The Con-Com ban on his reelection is a significant step in the right direction, and one key institutional challenge to protect democracy is to commit the final output of Congress, if ever, to contain this crucial ban. However, the attempt to cut short his term is clearly a retrogressive one because this undermines the electoral mandate given by the 16.6 million voters who voted for him.

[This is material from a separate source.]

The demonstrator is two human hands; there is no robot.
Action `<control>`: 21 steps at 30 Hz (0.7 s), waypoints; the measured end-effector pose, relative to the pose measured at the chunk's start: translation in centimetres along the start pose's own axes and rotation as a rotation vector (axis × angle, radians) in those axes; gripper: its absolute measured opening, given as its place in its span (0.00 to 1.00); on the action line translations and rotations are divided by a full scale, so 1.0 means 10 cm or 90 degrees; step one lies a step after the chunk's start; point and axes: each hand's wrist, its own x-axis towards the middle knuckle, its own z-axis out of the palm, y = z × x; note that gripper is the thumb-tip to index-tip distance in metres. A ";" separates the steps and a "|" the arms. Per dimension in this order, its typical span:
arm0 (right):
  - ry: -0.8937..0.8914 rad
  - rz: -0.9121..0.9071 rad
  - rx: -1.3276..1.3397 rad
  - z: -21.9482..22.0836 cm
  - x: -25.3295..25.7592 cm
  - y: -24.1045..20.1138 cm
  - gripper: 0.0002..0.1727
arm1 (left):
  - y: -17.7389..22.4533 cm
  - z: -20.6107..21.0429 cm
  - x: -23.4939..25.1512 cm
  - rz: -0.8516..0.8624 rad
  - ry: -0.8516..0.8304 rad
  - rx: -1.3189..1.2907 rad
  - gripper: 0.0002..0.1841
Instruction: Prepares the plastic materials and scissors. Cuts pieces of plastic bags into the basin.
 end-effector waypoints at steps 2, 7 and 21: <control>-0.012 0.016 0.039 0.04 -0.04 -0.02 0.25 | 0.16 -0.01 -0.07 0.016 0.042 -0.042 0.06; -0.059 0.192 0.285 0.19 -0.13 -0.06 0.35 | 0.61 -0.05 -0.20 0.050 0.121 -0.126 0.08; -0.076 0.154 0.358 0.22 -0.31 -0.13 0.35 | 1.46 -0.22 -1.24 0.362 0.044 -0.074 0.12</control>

Even worse, the term of Vice President Leni Robredo, who is dragged into this stunt, will be cut short by the request of President Duterte. In her case, it is not just the 14.4 million voters who voted her who would be disenfranchised but also she herself, who has no plan to abandon her mandate and is actually the constitutional successor under the 1987 Constitution if the president decides to resign. This could only be described as a reverse power grab, or a sort of impeachment-via-new-constitution, and is utterly contemptuous of the electoral, hence democratic, mandate bestowed on her by the 1987 Constitution. 

Mad and madder  

Mad as this stand of the president, especially on the Vice President, madder still is the Con-Com agreeing to this cavalier suggestion of constitutional strangulation of democratic mandates. For one moment, I was expecting someone from the 22-man (and one woman) would resign in protest because of this democratic disenfranchisement. But I did not even hear any strong protest about this, only statements that Duterte’s request /suggestion will complicate things during the transition. 

Take note that we have not even started the new constitution and yet we are already seeing both institutional and democratic erosions. The one-man wrecking crew, who has already eroded democratic institutions under the 1987 Constitution, is giving a sneak preview of what he will do under the new federal constitution that, notwithstanding all recent pronouncements to the contrary – he will most likely still lead as incumbent president, transition president, or reelected president if he could get away with it. 

To conclude, the institutional design of the Con-Com constitution does not move us far from the two other constitutions drafted under the Duterte administration. All 3 are failures as federal constitutions. But the Con-com’s real achievement is political, reviving the Duterte administration’s charter change campaign after it was bludgeoned last January by House Speaker Pantaleon Alvarez and the Lower House as they brazenly tried to use charter change to push for a no-election scenario in May 2019 to extend their terms in office. As evidence, here we are again, even on a rainy day, in this Senate hearing on yet another round of more of the same institutional design nonsense. – Rappler.com 

Gene Lacza Pilapil is an assistant professor of political science at the University of the Philippines Diliman. He has an ongoing research project entitled “A Critical Review of the Federalism Project of the Duterte Administration” funded by the Office of the Chancellor of the University of the Philippines Diliman, through the Office of the Vice Chancellor for Research and Development’s Outright Research Grant.